I've got a 12" PowerBook, 867Mhz, 1.12GB RAM, 40GB HD, combo DVD drive.
While still running 10.3 I tried to run the CRON scripts in the terminal window since my Powerbook does not stay away overnight. This was the first time I ever attemted to do that, and I'm NOT a Unix geek. I saw a comment about it somewhere online, and found the CRON commands (daily, weekly, monthly) and opened the terminal window, and ran all three. Sorry, but I didn't think to note where I saw the comment, nor make a copy of Unix commands that I ran.
Anyway, after doing that, my machine began to act strange. apps got slower, burning DVDs (to a LaCie DVD burner) was always getting hung, or creating unreadable DVDs, and certain apps were crapping out. Also, the Activity Monitor would no longer work. Wouldn't even launch...
So I purchased an external HD (LaCie Porche model, 180GB, firewire) and backed up all of my work files, and the apps folder, then installed Tiger, hoping that would would simply fix the problem. I did a replacement install, so there was an "previous System" folder left on the HD. I did not zero out the HD.

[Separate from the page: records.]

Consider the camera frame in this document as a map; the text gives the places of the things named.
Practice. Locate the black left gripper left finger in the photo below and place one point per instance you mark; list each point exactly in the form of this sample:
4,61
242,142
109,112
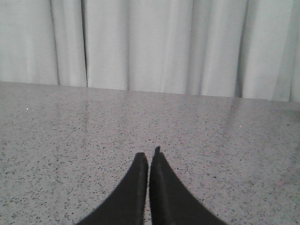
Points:
125,205

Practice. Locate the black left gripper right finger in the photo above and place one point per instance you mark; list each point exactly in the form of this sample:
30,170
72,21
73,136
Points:
170,201

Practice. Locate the grey curtain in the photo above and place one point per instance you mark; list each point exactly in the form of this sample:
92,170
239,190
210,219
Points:
228,48

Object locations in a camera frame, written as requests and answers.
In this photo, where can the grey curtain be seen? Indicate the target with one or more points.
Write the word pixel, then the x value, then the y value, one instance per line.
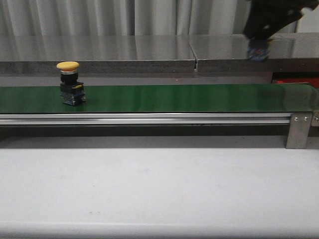
pixel 122 17

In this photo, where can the aluminium conveyor side rail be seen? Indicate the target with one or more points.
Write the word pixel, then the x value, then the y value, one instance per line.
pixel 143 118

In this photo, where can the grey counter left slab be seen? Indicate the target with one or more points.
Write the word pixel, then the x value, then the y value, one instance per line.
pixel 39 55

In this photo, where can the grey counter right slab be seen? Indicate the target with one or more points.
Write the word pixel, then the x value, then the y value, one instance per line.
pixel 287 52

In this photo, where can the yellow mushroom push button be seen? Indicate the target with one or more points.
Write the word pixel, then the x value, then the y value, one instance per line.
pixel 72 91

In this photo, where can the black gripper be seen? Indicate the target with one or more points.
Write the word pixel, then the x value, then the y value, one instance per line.
pixel 267 17

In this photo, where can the green conveyor belt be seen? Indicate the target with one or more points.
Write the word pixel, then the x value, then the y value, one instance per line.
pixel 232 98

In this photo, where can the steel conveyor support bracket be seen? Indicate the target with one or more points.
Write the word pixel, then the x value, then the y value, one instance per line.
pixel 300 124

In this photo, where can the grey counter slab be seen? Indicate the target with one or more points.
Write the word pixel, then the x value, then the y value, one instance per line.
pixel 39 55
pixel 287 52

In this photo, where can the red plastic tray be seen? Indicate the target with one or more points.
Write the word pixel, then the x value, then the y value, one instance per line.
pixel 311 81

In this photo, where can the steel end bracket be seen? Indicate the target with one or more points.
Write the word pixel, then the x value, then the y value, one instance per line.
pixel 314 129

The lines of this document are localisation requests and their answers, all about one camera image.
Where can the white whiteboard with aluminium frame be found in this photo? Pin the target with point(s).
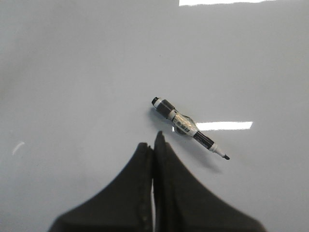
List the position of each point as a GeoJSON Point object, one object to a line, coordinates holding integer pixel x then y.
{"type": "Point", "coordinates": [77, 80]}

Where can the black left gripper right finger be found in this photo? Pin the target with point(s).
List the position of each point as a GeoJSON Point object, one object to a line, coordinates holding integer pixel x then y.
{"type": "Point", "coordinates": [183, 204]}

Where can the black and white whiteboard marker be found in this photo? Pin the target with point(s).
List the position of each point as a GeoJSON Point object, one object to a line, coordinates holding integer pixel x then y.
{"type": "Point", "coordinates": [186, 125]}

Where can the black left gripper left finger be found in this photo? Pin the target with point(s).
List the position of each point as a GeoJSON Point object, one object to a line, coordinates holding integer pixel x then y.
{"type": "Point", "coordinates": [123, 206]}

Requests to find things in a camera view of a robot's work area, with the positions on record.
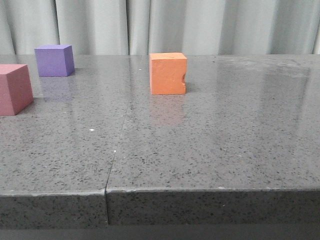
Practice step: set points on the purple foam block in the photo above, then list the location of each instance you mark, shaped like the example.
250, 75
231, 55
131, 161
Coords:
54, 60

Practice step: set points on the pink foam block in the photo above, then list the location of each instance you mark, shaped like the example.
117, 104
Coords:
15, 89

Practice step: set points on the orange foam block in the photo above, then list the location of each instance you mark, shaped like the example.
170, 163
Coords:
167, 73

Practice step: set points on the grey curtain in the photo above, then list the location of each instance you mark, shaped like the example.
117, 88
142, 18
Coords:
140, 27

Now the system seems to run slow, the apps are still slogging too, the hard disk seems to constantly spin up and stay active, and when I'm online I notice that trying to type emails in Yahoo is incredibly slow as well. The cursor is a sentence or two behind my typing!
I love my Macs (been working on them since 1990) but I'm not geeky enough to get what's going on and how to fix it...
HELP.
Del Shimandle
Hi Del,
I'm not sure about the Panther problems, although it seems unlikely that they could be caused by Cron scripts. But I don't really have enough info on that to say. In the future, though, you might want to use some third-party programs like Cocktail (
http://www.macosxcocktail.com/) to run these scripts for you.
As for the Tiger problem (which for now I assume is unrelated), my guess is that it's caused by Spotlight. When you first install Tiger, Spotlight needs to index your entire volume. This is a one-time process that can take several hours, and can be very disk-intensive. If what you're experiencing is Spotlight's normal behavior, just let it play it out and then everything should be fine.
However, Spotlight has been known to really bug out sometimes, such that it will never, EVER finish indexing, and that it will hog virtually all your CPU time. Sounds to me, from what you said about the typing being slow (!), that Spotlight's indexing has indeed gone crazy.
To better diagnose the problem, open Activity Monitor (located in "/Applications/Utilities/"). Activity Monitor will show you every running process and how much CPU time it's using. There are two processes you should keep an eye out for: "mdimport" and "update". If mdimport is using a lot of CPU time, chances are that it's just Spotlight's normal behavior. If Update is using all your CPU time, then something's probably gone wrong, and you'll need to "reset" Spotlight. (And if some other process is using a lot of CPU time, let me know, because that would probably mean the problem is completely unrelated to Spotlight and I'm on the wrong track here.)
To reset Spotlight, open System Preferences, click on Spotlight, and select the "Privacy" tab. Add your startup disk to the list of excluded folders, then close System Preferences, wait 5 minutes, and go back and remove it from the list. Spotlight should then begin indexing again, and hopefully it'll do so smoothly this time (I've not yet heard any reports of it going wrong twice in a row). Another simpler/scarier (you decide) way to accomplish this same task is to open Terminal and type "sudo mdutil -E /", and enter your administrator password at the prompt.
You might also want to use Terminal to see how big your Spotlight index is. Type these commands into Terminal:
cd /
sudo ls -l .Spotlight-V100/
Check the size of the "ContentIndex.db" file. It probably shouldn't be more than 100MB (mine in only 41MB). If it's significantly bigger than that, then you should reset Spotlight like I explained before.